In his letter, Mr Woyome said: “Inasmuch as I’m not against the decision of the state to appeal, I’m particularly against your conduct and public utterances during the trial and after the judgment.”

He added: “I find it difficult to reconcile your decision to involve yourself directly in this criminal case and notice of appeal you have authorised to be issued and served on me.

“It is a fact that you and your clients received approximately $1 million equivalent in Ghana cedis from the said judgment debt you now so much criminalise and want me jailed for. The cedi equivalent was GH¢1,474,393.00 through an Agricultural Development Bank cheque number 727324 dated 06/10/11 in the joint names of Ray and Ingeborg Smith.

“My confusion is as a result of your insistence that the fruit from the judgment debt from a court of competent jurisdiction, in fact, a judgment debt is criminal, you are a beneficiary of that fruit which you are seeking so hard to taint.

“It is my firm believe that another Attorney General should be the one pursuing this issue further since you are wearing a bias lens in making decisions concerning this case.”

“I further believe that with this bias lens you cannot properly and fairly advice the Government of Ghana on this issue of exercising the constitutional right of Attorney General as stated in Article 88 of the 1992 Constitution vis-à-vis my right under the same constitution of the Republic as a citizen.

“I’m humbly appealing to you to step aside or resign totally as attorney general for another person to pursue the appeal in the interest of justice,” Woyome concluded. Apart from Mr Woyome, former Attorney General Martin Amidu, who initiated and won a civil case at the Supreme Court which determined that Mr Woyome should refund the Ghc51.2 million to state, also issued a statement accusing the AG of lacking integrity to carry the appeal through.

Former AG's attack on Marietta Brew Appiah-Oppong's integrity:

In a statement issued this week, Mr Amidu said published an affidavit he filed in the matter in October 2014, in which he accused the State of deliberately filing an affidavit which will immune top government officials implicated in the matter from appearing before the court to answer questions pertaining to their role in the controversial judgment debt payment.

The publication of his affidavit followed the denial of the AG of her complicity in the matter as had been imputed by Mr Amidu.

Part of Mr Amidu’s letter read as follows: “I have just read on graphiconline the denial by the Attorney General, Mrs Brew Appiah-Oppong that she did not selectively file an entry of judgment omitting the declarations in respect of the then Attorney General and the fact that the declaration against Woyome was stated to be with Austro-Invest.”
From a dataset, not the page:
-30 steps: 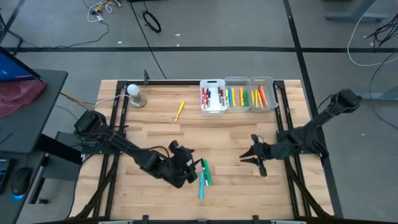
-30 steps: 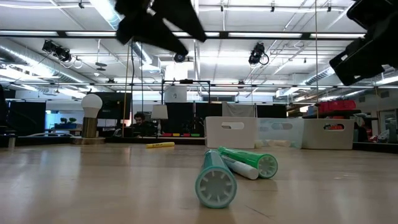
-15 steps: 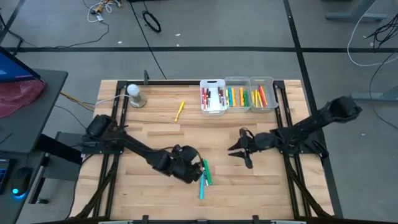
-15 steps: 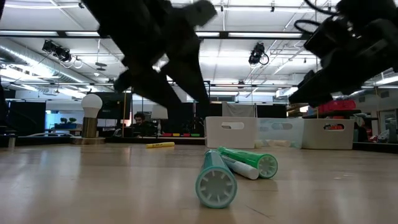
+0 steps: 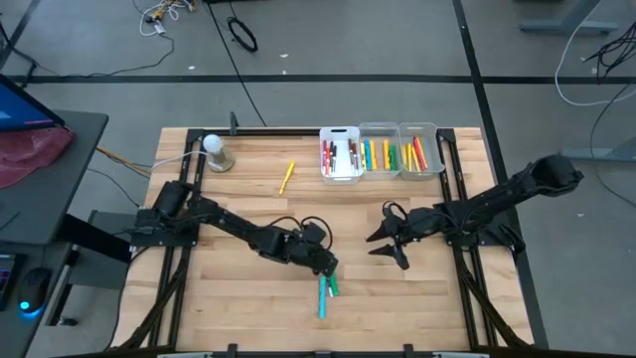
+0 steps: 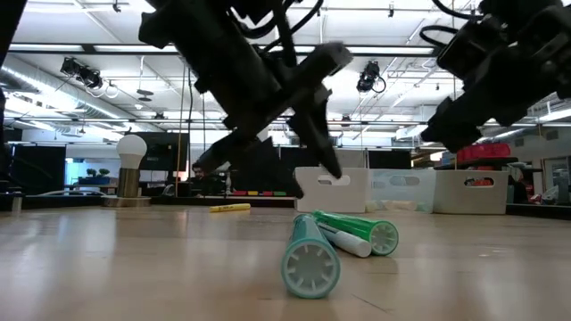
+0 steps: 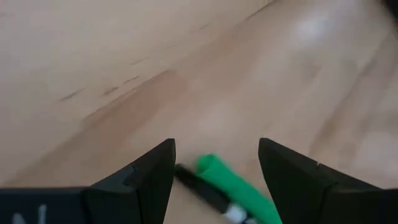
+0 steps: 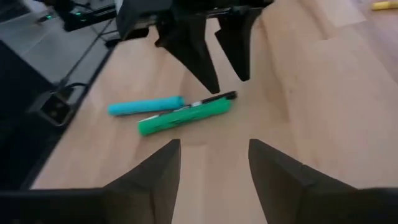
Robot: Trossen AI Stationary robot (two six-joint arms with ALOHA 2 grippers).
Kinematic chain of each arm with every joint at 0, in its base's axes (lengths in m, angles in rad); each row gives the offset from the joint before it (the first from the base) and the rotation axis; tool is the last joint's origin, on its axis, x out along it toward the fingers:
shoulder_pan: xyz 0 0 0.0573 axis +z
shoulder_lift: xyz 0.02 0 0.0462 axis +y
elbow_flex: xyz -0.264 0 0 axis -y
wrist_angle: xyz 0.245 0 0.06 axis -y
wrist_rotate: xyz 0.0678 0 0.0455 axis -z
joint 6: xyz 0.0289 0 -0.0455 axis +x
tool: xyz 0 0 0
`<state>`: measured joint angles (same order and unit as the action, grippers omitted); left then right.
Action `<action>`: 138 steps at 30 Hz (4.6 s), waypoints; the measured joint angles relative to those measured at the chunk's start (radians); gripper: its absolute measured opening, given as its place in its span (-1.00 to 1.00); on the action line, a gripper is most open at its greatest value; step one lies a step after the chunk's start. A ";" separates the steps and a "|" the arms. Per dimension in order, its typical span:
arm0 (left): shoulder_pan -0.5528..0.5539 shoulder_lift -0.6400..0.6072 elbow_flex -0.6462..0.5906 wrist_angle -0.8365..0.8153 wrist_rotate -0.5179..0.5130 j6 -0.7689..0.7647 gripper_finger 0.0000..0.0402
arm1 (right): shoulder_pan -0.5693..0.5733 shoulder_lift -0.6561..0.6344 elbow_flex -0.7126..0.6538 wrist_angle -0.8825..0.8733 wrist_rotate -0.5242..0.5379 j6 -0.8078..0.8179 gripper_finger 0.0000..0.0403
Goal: Pick & Place Markers
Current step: Put the green highlighter pen into the transparent bin
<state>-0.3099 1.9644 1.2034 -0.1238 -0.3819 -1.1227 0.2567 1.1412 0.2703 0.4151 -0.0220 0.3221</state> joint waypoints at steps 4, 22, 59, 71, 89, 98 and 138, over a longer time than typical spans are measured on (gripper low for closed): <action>0.004 0.003 0.000 0.028 0.058 -0.040 0.18 | 0.027 -0.055 0.000 -0.036 -0.020 0.001 -0.09; 0.006 0.004 0.000 0.031 0.160 -0.221 0.18 | 0.055 -0.085 0.000 -0.037 -0.021 -0.054 -0.18; 0.089 0.029 0.198 -0.250 0.431 0.064 -0.36 | 0.054 -0.084 0.000 -0.073 0.033 -0.069 -0.18; 0.089 0.091 0.198 -0.191 0.389 0.226 -0.96 | 0.054 -0.084 0.000 -0.071 0.033 -0.069 -0.18; 0.096 0.084 0.199 -0.146 0.447 0.438 -0.98 | 0.054 -0.084 0.000 -0.077 0.034 -0.056 -0.18; 0.077 0.088 0.198 -0.242 0.409 0.480 -0.98 | 0.054 -0.084 0.000 -0.073 0.039 -0.053 -0.18; 0.036 -0.001 0.099 -0.234 0.120 0.664 -0.56 | 0.054 -0.078 -0.127 0.044 0.230 -0.012 -0.18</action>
<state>-0.2737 1.9633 1.3021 -0.3578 -0.2619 -0.4591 0.3107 1.0630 0.1437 0.4592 0.2076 0.3103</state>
“Her failure to attach her entry of judgment as a rebuttal speaks to her integrity as an Attorney General. Readers will find hereunder for the avoidance of doubt the soft copy of the affidavit I deposed on 27th October 2014 to in support of Woyome’s application he filed on 26th October 2014 to set aside the entry of judgment which will confirm my story on oath.

“Woyome’s application which contains serious indictments of the Attorney General can be had from him or the Supreme Court. Alternately the Attorney General may want to confirm here integrity by publish her entry of judgment and Woyome’s application to set it aside.

“I never said anywhere that Austro-Invest could be served with any entry of judgment as she alleges in her reply. Honesty is the hallmark of an Attorney General. Ghana is in big trouble with such government appointees who play propaganda with this nation in everything,” he said.

However, Mr Cudjoe told Kafui Dey that: “I think the poor woman has done nothing wrong per se, even though, her firm at some point is cited to have been involved in this whole ruse: everything happening is a ruse and she may not have been in thick of affairs of the power play.”

“I don’t want to appear to be sympathising too much with her but I’m just saying” she is a good woman.… All we want though is our money. All these happening now is all a ruse…it is to make us look funny and then keep asking for more of the joke,” Mr Cudjoe said.